TASK TO CARRY OUT -> Where the word "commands" occurs in a line of the data, return the whole line.

Start of MATERIAL PROVIDED

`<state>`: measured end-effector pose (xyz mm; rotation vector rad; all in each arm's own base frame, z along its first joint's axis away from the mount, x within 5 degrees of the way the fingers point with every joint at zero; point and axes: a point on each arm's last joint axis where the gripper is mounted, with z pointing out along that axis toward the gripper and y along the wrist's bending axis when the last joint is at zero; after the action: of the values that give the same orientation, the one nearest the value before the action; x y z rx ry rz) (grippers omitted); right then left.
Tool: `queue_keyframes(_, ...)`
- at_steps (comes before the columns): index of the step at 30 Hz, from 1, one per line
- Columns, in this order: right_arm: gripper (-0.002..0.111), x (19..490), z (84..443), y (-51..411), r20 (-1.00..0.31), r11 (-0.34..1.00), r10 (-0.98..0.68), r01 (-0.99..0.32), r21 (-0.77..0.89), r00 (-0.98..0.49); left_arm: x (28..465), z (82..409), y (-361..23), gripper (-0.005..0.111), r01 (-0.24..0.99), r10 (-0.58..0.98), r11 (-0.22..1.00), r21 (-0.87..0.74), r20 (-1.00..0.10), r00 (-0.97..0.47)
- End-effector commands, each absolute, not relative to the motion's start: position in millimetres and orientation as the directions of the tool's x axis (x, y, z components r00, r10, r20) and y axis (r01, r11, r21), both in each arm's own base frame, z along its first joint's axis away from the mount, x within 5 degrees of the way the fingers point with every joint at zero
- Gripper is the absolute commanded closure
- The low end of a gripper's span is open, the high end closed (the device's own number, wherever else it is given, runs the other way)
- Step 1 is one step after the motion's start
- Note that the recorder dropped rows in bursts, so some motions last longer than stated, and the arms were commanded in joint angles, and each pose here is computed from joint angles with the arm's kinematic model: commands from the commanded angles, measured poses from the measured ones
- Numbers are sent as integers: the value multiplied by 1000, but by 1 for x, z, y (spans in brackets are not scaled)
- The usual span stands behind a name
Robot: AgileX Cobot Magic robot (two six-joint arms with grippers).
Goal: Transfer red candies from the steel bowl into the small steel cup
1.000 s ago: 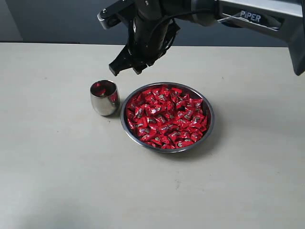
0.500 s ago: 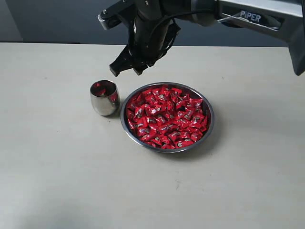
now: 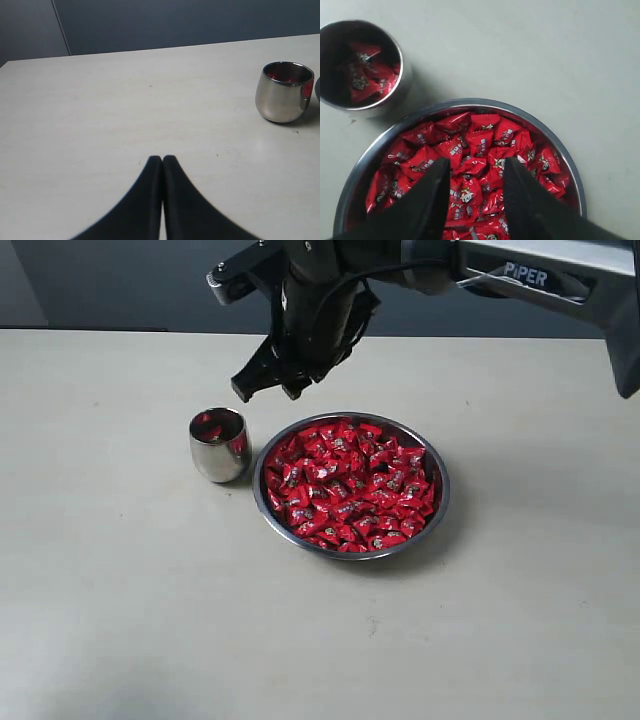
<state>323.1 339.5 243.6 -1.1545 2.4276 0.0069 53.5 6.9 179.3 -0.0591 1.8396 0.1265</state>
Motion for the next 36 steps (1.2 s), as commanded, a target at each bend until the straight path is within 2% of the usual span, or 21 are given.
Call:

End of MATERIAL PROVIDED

OUTPUT OF THE EXERCISE ->
- End-effector commands, each absolute, not relative to the motion's start: position in millimetres and orientation as the directions of the tool's x axis (x, y, z components r00, r10, r20) and y axis (r01, r11, r21), both in each arm's own base frame, z along its first joint's axis away from the mount, x within 5 degrees of the way the fingers point with every joint at zero
- Note that the recorder dropped rows in bursts, so some motions last longer than stated, and the arms were commanded in joint angles, and each pose here is computed from joint angles with the arm's kinematic model: commands from the commanded angles, measured poses from the measured ones

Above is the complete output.